[What is expected]: Please copy out the entries below exactly, beginning with the line that contains "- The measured" and ending with the line that contains "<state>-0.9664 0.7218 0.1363", and include nothing outside that span.

________________________

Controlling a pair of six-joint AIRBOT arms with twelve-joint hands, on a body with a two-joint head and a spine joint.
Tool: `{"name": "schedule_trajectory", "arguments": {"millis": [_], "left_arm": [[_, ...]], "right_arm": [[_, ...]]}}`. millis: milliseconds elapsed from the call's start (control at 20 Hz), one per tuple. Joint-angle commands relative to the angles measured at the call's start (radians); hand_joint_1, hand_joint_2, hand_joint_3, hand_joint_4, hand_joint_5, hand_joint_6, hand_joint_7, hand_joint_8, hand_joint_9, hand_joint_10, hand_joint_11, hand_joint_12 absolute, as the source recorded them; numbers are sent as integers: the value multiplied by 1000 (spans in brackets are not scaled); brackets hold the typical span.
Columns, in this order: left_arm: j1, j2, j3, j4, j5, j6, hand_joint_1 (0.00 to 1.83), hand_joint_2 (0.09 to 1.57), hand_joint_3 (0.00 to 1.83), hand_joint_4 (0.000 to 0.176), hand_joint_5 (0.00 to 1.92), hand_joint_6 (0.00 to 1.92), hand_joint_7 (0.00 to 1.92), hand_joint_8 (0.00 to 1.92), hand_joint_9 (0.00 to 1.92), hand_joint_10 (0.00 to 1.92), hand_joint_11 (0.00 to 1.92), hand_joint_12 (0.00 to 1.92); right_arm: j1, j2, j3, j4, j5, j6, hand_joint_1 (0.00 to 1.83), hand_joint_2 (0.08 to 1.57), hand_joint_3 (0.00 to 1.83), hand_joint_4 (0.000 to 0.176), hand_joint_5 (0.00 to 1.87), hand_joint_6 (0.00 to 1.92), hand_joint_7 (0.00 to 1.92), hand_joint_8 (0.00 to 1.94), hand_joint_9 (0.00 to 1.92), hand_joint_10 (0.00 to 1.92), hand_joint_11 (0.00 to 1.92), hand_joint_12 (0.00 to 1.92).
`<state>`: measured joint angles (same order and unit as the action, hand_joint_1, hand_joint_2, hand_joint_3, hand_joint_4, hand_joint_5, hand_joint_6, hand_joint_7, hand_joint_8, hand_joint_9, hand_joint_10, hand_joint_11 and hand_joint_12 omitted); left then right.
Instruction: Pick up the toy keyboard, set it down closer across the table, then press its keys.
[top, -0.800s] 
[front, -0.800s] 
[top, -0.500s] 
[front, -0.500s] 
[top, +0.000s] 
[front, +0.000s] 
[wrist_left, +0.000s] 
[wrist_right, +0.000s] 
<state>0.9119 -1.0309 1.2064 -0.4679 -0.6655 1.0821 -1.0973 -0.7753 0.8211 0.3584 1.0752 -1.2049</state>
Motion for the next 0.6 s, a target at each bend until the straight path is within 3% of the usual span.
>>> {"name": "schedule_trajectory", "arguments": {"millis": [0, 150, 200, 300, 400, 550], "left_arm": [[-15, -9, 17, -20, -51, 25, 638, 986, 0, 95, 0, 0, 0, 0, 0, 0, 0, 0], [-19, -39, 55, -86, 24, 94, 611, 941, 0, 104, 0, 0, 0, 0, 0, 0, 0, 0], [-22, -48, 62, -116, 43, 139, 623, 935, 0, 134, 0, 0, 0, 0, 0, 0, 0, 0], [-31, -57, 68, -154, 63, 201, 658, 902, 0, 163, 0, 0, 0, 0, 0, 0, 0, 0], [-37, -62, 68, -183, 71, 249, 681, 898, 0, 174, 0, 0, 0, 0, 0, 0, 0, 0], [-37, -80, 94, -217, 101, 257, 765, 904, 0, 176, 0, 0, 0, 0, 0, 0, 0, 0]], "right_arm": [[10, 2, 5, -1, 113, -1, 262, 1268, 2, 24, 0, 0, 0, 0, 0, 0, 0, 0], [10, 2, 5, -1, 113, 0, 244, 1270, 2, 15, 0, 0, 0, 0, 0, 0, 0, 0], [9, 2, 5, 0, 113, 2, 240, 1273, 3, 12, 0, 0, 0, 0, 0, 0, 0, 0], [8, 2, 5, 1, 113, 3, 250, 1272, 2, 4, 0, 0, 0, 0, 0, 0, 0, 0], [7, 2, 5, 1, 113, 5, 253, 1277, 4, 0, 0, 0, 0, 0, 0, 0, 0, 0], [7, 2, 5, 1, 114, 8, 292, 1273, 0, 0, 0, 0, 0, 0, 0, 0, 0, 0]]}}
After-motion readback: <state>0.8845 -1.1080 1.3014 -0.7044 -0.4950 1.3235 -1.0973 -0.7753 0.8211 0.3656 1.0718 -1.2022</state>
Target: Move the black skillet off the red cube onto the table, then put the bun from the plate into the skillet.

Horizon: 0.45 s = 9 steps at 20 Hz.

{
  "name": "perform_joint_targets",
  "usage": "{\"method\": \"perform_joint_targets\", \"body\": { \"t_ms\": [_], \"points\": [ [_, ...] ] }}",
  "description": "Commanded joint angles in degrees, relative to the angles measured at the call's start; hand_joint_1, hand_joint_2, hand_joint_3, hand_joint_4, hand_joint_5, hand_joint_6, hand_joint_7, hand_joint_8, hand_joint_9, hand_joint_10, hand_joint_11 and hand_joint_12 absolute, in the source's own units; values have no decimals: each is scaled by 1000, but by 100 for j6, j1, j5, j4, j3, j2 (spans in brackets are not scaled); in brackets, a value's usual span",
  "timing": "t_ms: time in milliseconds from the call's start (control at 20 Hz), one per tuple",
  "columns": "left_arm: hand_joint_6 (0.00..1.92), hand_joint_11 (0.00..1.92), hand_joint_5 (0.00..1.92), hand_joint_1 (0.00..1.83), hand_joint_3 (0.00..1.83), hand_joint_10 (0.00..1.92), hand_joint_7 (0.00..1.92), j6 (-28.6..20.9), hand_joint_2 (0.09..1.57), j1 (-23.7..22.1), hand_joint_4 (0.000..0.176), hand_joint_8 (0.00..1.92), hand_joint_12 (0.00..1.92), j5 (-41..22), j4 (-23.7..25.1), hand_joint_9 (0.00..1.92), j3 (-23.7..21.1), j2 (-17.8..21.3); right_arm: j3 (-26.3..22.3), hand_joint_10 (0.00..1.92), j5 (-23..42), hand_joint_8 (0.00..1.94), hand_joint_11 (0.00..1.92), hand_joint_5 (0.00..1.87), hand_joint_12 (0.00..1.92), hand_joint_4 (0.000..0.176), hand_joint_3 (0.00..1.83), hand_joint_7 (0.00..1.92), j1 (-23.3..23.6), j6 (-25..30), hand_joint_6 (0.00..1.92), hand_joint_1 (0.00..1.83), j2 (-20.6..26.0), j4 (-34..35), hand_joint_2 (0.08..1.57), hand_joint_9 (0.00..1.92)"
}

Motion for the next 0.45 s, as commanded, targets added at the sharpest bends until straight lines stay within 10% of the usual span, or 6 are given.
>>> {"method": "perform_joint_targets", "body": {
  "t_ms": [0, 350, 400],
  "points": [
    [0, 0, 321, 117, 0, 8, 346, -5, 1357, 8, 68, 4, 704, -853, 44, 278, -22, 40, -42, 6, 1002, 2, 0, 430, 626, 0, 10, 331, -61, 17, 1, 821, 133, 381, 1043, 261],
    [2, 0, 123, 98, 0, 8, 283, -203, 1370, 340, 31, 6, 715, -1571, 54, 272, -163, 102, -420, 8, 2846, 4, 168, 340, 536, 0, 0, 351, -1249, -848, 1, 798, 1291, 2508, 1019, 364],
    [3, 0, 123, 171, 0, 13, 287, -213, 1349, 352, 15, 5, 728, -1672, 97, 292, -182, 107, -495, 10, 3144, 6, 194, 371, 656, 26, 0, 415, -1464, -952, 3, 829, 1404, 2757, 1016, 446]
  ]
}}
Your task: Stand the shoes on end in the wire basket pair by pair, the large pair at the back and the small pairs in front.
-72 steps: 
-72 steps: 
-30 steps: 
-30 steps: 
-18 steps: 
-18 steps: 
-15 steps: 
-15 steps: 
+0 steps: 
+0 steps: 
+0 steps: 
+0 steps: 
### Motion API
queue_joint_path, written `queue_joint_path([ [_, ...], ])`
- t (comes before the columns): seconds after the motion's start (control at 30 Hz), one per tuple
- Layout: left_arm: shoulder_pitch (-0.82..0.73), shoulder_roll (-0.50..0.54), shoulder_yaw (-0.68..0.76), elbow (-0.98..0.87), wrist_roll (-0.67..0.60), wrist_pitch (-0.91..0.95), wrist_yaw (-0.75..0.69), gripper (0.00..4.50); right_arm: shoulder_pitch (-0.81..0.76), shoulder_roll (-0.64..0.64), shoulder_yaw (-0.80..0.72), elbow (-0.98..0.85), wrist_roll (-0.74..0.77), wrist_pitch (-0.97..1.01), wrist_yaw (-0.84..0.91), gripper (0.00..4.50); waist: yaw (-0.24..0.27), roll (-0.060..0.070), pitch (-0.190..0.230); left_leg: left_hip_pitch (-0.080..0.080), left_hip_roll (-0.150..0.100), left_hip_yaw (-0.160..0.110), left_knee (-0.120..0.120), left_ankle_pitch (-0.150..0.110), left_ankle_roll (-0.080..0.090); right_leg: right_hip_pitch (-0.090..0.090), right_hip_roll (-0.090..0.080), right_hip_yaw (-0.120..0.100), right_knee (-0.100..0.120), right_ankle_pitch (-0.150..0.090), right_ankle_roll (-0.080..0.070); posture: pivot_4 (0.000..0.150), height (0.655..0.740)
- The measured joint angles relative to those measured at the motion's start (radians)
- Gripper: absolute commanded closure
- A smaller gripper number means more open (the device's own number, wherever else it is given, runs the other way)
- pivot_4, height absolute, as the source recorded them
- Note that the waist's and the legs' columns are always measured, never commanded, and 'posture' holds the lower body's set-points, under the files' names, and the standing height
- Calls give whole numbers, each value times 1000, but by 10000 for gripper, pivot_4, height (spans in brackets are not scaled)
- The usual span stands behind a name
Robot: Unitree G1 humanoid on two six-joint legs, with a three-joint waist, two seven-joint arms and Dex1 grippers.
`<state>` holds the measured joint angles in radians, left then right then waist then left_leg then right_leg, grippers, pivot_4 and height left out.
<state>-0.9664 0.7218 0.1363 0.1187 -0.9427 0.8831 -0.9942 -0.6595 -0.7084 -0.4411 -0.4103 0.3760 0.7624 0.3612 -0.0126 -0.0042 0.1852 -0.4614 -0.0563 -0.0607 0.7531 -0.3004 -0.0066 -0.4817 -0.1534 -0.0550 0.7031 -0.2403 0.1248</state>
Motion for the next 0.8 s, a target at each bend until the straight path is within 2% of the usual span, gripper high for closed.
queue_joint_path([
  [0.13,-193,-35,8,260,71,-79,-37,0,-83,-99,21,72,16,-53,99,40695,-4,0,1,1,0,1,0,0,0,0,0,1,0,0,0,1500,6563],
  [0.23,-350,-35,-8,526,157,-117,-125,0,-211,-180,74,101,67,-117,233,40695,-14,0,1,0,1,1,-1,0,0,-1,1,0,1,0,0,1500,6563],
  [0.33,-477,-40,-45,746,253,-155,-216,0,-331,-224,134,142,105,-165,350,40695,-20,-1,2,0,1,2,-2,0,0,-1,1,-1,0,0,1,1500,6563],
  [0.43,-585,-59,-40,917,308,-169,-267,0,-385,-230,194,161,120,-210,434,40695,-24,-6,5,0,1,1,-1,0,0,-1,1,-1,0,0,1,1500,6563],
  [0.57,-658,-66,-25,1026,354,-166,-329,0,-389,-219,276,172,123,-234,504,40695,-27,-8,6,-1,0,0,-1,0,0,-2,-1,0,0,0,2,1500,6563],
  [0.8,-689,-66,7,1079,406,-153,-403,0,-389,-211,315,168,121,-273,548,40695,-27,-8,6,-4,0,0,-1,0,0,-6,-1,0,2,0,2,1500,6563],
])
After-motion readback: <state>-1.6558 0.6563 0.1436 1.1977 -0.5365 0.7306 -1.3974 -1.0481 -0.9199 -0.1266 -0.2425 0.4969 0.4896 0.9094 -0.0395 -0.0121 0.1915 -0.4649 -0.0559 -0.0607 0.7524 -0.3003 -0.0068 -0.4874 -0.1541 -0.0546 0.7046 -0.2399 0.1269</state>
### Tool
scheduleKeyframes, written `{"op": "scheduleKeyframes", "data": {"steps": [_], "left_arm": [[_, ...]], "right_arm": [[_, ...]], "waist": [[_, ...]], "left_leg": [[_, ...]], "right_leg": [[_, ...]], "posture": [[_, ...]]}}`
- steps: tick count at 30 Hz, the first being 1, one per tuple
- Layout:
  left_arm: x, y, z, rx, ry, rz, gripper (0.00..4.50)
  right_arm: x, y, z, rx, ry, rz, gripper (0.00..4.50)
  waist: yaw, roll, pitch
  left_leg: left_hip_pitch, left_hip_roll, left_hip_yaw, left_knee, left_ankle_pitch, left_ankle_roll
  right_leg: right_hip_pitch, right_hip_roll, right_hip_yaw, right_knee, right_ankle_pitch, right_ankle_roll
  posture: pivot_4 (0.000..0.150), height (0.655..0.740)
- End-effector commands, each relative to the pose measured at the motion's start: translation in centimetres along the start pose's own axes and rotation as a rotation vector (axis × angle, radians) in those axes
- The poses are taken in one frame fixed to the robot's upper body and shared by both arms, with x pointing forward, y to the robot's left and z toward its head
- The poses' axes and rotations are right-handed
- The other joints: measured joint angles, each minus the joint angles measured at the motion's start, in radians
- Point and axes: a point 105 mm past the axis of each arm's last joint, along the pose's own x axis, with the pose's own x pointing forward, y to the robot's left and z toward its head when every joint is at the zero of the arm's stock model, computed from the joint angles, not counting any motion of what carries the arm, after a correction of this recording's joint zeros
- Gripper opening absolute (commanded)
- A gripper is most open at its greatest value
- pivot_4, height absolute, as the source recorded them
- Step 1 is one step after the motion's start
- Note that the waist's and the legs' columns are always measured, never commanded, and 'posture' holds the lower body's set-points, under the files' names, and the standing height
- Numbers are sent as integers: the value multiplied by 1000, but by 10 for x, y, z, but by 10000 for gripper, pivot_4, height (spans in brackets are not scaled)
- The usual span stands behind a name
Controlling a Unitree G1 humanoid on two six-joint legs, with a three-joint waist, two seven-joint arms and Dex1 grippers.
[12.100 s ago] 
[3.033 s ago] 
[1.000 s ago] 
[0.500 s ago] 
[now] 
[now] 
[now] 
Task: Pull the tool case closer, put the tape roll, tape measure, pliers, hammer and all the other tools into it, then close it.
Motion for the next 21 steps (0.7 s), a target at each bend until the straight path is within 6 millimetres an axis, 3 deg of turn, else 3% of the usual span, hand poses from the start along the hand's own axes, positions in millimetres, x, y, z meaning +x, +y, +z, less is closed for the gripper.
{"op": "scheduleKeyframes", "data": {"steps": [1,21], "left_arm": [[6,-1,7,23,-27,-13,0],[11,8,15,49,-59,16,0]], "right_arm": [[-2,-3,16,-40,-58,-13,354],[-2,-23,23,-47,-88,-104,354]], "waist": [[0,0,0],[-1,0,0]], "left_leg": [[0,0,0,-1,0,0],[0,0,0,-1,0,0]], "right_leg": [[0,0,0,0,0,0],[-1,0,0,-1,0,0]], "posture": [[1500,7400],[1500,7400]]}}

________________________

[Finished exercise]:
- The measured joint angles relative to those measured at the motion's start (radians)
- Gripper: absolute commanded closure
- A smaller gripper number means more open (the device's own number, wherever else it is given, runs the other way)
- pivot_4, height absolute, as the source recorded them
- Note that the waist's and the legs' columns are always measured, never commanded, and 'posture' holds the lower body's set-points, under the files' names, and the standing height
- Calls give whole numbers, each value times 1000, but by 10000 for gripper, pivot_4, height (spans in brackets are not scaled)
- The usual span stands behind a name
Robot: Unitree G1 humanoid on two six-joint legs, with a three-joint waist, two seven-joint arms and Dex1 grippers.
`<state>` holds the measured joint angles in radians, left then right then waist then left_leg then right_leg, grippers, pivot_4 and height left out.
<state>-0.9664 0.7218 0.1363 0.1187 -0.9427 0.8831 -0.9942 -0.6595 -0.7084 -0.4411 -0.4103 0.3760 0.7624 0.3612 -0.0126 -0.0042 0.1852 -0.4614 -0.0563 -0.0607 0.7531 -0.3004 -0.0066 -0.4817 -0.1534 -0.0550 0.7031 -0.2403 0.1248</state>

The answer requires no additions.